FUGINDO DA DISCIPLINA:  TENTATIVAS FRUSTRADAS

As críticas à estruturação disciplinar dos currículos centram-se em aspectos ligados ao interesse dos alunos, assim como nos limites do próprio conceito de conhecimento.  A divisão disciplinar do conhecimento escolar é a responsável pela pouca relevância que parece Ter o que é ensinado nas escolas, e dessa forma, o conhecimento escolar torna-se incapaz de ajustar-se às questões práticas e vitais para a sociedade de hoje. 

 A disciplinarização curricular define uma organização inflexível que dificulta a realização de outras atividades que não as aulas tradicionais.  Aulas sucessivas, com diferentes conteúdos teóricos e num curto espaço de tempo (de geografia para matemática, passando pela língua pátria, etc).  As experiências prévias dos alunos são desvalorizadas em favor de uma lógica formalmente estabelecida por e para cada campo do saber.

  Os problemas da realidade ultrapassam os limites de uma especialidade.  Dessa visão, decorrem modelos de articulação restritiva das disciplinas escolares, definidos por Piaget (1979) como multidisciplinaridade.  Um mesmo tema é tratado por diferentes disciplinas em um planejamento integrado.  Respeita-se a lógica disciplinar dos diferentes campos do saber, apenas selecionando-se um tema de interesse social que possa ser tratado por um conjunto de disciplinas como tema fundamental.  Há uma tendência à valorização de determinados campos do saber, que são, freqüentemente, aqueles de maior prestígio social, e dessa forma, a integração é prejudicada pelo domínio de uma ou duas disciplinas.  

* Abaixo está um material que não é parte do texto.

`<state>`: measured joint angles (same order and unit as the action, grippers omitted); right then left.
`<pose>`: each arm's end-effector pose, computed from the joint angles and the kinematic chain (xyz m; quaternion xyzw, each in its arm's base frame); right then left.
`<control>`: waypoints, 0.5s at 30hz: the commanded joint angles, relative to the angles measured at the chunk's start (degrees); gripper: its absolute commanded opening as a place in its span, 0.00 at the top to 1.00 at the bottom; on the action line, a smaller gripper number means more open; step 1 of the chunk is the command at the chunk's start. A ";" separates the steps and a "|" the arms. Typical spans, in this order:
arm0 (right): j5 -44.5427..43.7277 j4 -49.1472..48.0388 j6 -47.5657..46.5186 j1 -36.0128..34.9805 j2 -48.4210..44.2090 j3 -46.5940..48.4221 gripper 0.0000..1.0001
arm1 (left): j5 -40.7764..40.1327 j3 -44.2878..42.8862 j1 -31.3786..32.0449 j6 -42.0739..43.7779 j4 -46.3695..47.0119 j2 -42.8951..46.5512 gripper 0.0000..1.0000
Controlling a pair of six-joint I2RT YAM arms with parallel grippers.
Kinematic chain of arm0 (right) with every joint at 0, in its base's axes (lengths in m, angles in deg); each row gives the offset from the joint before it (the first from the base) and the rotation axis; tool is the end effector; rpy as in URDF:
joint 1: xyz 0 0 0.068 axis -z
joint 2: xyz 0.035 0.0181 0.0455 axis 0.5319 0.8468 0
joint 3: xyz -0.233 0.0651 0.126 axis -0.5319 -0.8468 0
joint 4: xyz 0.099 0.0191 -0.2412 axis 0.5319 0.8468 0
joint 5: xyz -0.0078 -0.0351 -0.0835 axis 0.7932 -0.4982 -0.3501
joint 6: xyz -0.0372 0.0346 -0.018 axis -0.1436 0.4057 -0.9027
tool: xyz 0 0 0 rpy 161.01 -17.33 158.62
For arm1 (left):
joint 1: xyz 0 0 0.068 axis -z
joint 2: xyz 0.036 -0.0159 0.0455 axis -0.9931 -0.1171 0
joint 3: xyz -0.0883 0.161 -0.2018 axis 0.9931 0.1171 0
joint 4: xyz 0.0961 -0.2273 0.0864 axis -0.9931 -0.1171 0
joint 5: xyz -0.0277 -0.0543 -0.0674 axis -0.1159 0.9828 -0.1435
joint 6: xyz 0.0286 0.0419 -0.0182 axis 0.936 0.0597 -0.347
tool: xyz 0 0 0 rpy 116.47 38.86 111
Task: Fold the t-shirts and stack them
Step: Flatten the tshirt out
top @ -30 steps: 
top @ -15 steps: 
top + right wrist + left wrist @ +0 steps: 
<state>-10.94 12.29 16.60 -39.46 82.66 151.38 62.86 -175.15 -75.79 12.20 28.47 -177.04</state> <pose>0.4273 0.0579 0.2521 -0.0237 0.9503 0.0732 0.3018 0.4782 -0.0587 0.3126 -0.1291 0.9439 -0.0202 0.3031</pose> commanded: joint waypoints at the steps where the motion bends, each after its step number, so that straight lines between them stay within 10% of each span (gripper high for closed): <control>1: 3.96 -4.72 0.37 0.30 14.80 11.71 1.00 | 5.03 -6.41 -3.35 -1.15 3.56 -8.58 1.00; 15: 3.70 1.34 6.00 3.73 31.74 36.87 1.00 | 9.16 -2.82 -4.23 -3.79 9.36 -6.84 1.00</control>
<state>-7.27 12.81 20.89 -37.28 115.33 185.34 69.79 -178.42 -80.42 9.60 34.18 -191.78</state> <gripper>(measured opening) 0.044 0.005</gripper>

Os processos de integração se realizam não por um tema externo, mas pelas próprias interseções entre os diferentes campos do saber.  Elas devem partilhar espaços  comuns que precisam ser tratados em conjunto.  Dessas integrações acabam surgindo novas disciplinas acadêmicas na área de interseção entre duas especialidades, novas especialidades interáreas. A integração é feita pelas próprias disciplinas originais, criando uma nova disciplina que mescla teorias e métodos originários das disciplinas-mãe.  Essa integração foi denominada por Piaget (1979) de interdisciplinaridade, e define um processo em que se efetiva uma verdadeira intercomunicação disciplinar.

QUE SÃO OS TEMAS TRANSVERSAIS?

  Os que são propostos pelo MEC apresentam-se como mais uma tentativa de articulação entre as diferentes disciplinas que compõem o currículo, tendo por justificativa a incapacidade dessas mesmas disciplinas de dar conta da realidade social.  A forma de articulação não está bem definida, o que nos leva a imaginar que dificilmente se efetivará no currículo vivido das diferentes escolas do país.

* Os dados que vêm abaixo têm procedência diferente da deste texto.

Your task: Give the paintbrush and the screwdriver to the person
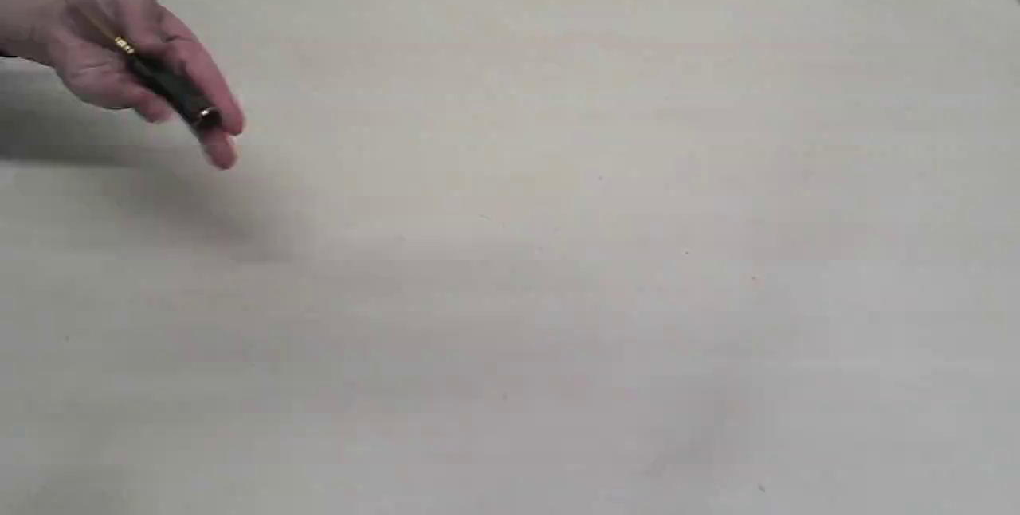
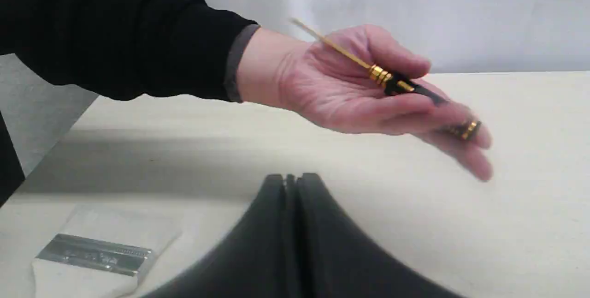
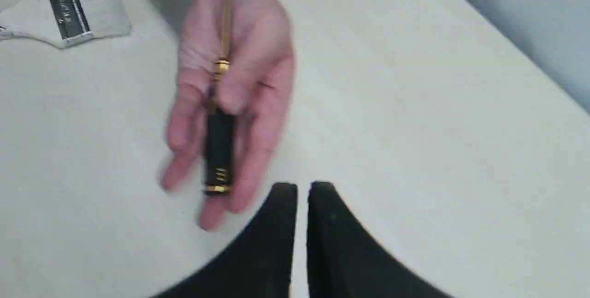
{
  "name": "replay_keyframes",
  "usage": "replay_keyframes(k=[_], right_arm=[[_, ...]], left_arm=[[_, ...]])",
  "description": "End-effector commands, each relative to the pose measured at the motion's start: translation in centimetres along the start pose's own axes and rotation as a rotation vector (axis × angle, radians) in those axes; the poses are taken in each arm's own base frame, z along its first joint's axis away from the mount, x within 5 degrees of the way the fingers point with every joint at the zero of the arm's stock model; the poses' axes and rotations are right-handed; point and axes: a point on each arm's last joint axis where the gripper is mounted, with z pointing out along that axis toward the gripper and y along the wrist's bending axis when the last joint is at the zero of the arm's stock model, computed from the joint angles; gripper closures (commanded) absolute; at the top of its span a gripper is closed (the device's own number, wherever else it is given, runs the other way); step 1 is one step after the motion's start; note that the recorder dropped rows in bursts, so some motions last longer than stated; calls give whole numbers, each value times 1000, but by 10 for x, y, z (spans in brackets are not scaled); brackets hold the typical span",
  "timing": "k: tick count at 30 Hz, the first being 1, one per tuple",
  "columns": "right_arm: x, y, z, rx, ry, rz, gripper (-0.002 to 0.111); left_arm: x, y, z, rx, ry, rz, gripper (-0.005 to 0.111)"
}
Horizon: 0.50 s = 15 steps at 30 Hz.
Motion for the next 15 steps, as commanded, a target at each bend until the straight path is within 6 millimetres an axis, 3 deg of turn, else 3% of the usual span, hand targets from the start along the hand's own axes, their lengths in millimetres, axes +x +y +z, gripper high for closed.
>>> replay_keyframes(k=[1, 7, 11, 15], right_arm=[[-6, -11, -57, 46, -15, -13, 104], [1, -22, -147, 184, -46, -20, 104], [19, -24, -209, 296, -100, 2, 104], [43, -21, -260, 287, -198, 30, 104]], left_arm=[[0, -1, 0, 9, -7, -2, 107], [0, -1, 0, 9, -7, -2, 107], [0, -1, 0, 9, -7, -2, 107], [0, -1, 0, 9, -7, -2, 107]])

  A base de estruturação do guia curricular do MEC é a disciplina, não a disciplina científica, mas a disciplina escolar.  Como são tratadas as disciplinas tradicionais?  Trata-se de disciplinas isoladas com especificidades próprias que não são articuladas no documento, a não ser naquilo em que naturalmente se articulam.

   Os PCN estão propondo a manutenção da lógica das disciplinas e a introdução de temas transversais de relevância social.  A despeito dessa relevância, os temas transversais serão introduzidos sempre que a lógica disciplinar permitir.  Para que os temas transversais funcionassem como eixo integrador das diferentes áreas do currículo e deste com a realidade social, seria necessária uma articulação entre as áreas e os temas transversais, ou seja, a seleção e a organização do conhecimento de cada área deveria Ter por fundamento os temas transversais.  No entanto, os documentos das áreas  buscam os critérios de seleção e organização de seus conteúdos nas próprias áreas, em uma suposta lógica interna das disciplinas, e os temas devem ser posteriormente encaixados.

   Os PCN não embutem, em sua lógica, a centralidade que afirmam Ter os temas transversais.  Se os temas transversais expressam as temáticas relevantes para a formação do aluno, por que não são eles os princípios estruturadores do currículo?  Por que não fazer deles o núcleo central da estruturação curricular e inserir “transversalmente” as diferentes áreas do conhecimento?  O compromisso da ciência recortada em cada disciplina deve ser com a prática social concreta que estabelece o sentido da atividade científica.  É o compromisso com a realidade social.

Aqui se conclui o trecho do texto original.